2. Mellon Collie and the Infinite Sadness (1995)
In the vinyl era, a “double album” with 80 minutes to fill up two LPs was considered the height of ambition in rock music. But once compact discs with longer running times became the music industry standard, a double CD with more than two hours of new music became a much higher bar to clear, and the artists that dared release them were often hip-hop stars like 2Pac and the Notorious B.I.G. The Pumpkins were the only marquee alternative band of the era that was up to the challenge, and Mellon Collie and the Infinite Sadness surpassed George Harrison’s All Things Must Pass as the longest blockbuster rock album ever (it was nominated for seven Grammys and has shipped more than 10 million copies in the U.S.).
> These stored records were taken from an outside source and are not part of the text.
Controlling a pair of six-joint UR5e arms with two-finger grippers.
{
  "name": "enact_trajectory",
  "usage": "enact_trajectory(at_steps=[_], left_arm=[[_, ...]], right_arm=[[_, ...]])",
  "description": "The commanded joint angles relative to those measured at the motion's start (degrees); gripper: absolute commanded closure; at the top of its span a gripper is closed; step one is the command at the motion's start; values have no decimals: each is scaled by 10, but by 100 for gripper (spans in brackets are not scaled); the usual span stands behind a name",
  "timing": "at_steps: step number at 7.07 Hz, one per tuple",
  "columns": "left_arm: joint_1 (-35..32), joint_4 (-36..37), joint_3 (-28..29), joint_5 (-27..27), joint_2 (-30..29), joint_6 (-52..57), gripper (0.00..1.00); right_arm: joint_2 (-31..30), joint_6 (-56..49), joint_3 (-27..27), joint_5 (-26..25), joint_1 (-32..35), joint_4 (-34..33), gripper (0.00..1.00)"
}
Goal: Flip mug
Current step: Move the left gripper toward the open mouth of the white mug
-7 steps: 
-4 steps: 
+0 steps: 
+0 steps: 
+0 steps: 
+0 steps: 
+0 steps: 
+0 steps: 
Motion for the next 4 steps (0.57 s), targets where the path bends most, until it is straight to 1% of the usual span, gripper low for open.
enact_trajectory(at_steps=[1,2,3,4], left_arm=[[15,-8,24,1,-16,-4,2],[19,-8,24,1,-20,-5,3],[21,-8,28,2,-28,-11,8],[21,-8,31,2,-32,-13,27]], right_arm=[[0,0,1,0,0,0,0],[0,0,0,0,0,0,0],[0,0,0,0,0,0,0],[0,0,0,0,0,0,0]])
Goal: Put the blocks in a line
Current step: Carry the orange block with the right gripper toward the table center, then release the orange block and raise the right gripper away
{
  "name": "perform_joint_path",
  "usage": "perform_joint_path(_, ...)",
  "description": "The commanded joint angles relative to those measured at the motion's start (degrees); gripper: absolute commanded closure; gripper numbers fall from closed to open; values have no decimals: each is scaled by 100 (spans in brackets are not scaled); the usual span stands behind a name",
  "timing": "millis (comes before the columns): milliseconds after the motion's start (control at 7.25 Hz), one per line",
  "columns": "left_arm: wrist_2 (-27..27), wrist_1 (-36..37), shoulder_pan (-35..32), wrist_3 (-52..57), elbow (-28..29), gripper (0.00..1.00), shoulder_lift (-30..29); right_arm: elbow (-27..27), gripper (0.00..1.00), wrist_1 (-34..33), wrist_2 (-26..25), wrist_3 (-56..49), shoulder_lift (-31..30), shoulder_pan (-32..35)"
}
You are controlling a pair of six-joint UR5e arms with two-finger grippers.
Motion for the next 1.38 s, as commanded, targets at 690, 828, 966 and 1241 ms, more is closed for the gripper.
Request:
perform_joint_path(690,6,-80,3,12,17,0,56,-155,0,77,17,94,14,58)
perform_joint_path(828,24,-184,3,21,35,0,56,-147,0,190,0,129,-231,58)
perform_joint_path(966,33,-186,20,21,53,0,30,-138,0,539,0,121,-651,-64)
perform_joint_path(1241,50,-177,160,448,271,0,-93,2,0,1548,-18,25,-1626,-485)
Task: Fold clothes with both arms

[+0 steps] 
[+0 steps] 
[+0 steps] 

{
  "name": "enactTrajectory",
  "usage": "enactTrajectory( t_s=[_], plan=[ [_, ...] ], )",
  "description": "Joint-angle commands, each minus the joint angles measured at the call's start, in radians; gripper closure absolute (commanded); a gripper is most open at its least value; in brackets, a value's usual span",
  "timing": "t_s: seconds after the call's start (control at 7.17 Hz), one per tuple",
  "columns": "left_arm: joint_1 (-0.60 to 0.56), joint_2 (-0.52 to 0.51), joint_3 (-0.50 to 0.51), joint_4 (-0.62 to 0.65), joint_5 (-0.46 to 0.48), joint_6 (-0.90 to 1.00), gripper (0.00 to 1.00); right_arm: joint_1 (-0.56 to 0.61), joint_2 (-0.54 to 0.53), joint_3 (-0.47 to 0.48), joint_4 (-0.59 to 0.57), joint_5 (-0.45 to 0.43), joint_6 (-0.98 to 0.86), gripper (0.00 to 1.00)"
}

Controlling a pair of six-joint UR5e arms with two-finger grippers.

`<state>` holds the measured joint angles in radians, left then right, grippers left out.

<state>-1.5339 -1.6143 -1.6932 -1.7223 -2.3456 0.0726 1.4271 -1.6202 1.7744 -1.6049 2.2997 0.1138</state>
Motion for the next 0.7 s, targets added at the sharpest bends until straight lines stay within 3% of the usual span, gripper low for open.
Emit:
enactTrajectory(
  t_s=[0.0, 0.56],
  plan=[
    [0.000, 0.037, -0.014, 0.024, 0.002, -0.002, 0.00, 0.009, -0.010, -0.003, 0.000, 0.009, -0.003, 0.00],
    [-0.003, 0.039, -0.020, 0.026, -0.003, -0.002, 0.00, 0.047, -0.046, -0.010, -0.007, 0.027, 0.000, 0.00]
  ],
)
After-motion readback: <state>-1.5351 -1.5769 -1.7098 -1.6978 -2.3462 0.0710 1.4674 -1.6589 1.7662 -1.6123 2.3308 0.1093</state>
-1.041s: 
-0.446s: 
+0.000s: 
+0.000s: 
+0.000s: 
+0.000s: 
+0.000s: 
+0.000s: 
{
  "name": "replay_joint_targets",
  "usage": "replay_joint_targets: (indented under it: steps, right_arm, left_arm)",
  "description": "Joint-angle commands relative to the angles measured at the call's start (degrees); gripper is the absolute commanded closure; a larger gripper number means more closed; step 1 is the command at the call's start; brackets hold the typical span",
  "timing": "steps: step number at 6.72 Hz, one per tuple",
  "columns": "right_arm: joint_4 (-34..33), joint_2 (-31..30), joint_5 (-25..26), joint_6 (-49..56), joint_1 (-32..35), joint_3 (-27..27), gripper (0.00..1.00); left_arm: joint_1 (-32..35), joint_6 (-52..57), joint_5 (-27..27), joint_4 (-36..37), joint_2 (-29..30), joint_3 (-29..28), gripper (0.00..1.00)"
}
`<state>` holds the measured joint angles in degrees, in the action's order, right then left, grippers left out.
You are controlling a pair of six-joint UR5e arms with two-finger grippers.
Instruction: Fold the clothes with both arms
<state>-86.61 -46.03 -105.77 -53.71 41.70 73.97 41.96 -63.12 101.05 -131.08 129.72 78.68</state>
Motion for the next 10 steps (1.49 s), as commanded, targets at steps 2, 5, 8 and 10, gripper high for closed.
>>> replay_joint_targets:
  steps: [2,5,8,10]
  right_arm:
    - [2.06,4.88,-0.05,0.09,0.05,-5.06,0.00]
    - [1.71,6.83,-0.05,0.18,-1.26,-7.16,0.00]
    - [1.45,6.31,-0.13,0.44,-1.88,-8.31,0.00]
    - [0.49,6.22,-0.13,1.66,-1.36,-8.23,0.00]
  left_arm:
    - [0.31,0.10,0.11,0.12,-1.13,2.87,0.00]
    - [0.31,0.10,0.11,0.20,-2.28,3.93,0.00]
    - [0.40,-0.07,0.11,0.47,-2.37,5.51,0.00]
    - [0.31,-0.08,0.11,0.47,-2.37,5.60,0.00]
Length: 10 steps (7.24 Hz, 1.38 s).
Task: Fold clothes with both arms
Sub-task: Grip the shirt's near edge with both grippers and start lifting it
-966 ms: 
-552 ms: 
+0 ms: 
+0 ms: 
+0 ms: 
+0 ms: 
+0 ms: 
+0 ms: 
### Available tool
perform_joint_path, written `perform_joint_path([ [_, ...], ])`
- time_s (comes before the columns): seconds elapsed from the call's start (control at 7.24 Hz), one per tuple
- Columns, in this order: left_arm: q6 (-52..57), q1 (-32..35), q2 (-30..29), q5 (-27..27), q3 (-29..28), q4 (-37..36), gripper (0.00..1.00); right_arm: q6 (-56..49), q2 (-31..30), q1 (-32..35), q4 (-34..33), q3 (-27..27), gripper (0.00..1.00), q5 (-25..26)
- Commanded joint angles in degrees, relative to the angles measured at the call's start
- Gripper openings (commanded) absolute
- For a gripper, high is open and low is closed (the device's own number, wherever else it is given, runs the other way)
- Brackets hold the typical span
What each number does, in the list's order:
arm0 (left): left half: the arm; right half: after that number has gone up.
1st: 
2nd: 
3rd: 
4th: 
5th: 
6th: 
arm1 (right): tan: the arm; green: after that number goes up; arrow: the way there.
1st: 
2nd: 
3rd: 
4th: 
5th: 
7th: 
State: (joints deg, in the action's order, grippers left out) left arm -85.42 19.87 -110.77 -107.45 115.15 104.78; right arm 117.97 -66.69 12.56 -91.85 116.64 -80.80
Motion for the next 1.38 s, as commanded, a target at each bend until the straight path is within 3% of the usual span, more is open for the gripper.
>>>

The sheer range and sweep of the album, from the orchestral pop of “Tonight, Tonight” to the vicious “Zero” to the cinematic epic “Porcelina of the Vast Oceans,” is impressive, but Mellon Collie’s hooks and craftsmanship are what elevates it above the band’s other lengthy double and triple albums.
1. Siamese Dream (1993)
At a time when many of the biggest rock stars were ambivalent or tortured by fame and success, Billy Corgan became something of an arch-villain for being a careerist control freak, lampooned everywhere from Pavement songs to music magazine columns. It’s hard to argue with naked ambition and classic rock influences though, especially when they result in an album as deliriously enjoyable and enduring as Siamese Dream. Corgan and producer Vig layered dozens of takes of guitars over each other to build the cathedrals of amp noise on songs like “Soma” and “Cherub Rock.” Alan Moulder, who’d engineered My Bloody Valentine’s Loveless, was brought in to mix Siamese Dream and bring a bit of that shoegaze magic to an album that would quickly prove to be a multi-platinum breakthrough. Through it all, Corgan’s increasingly personal songwriting became more resonant and universal, as he turned childhood trauma into “Disarm” and suicidal thoughts into “Today.”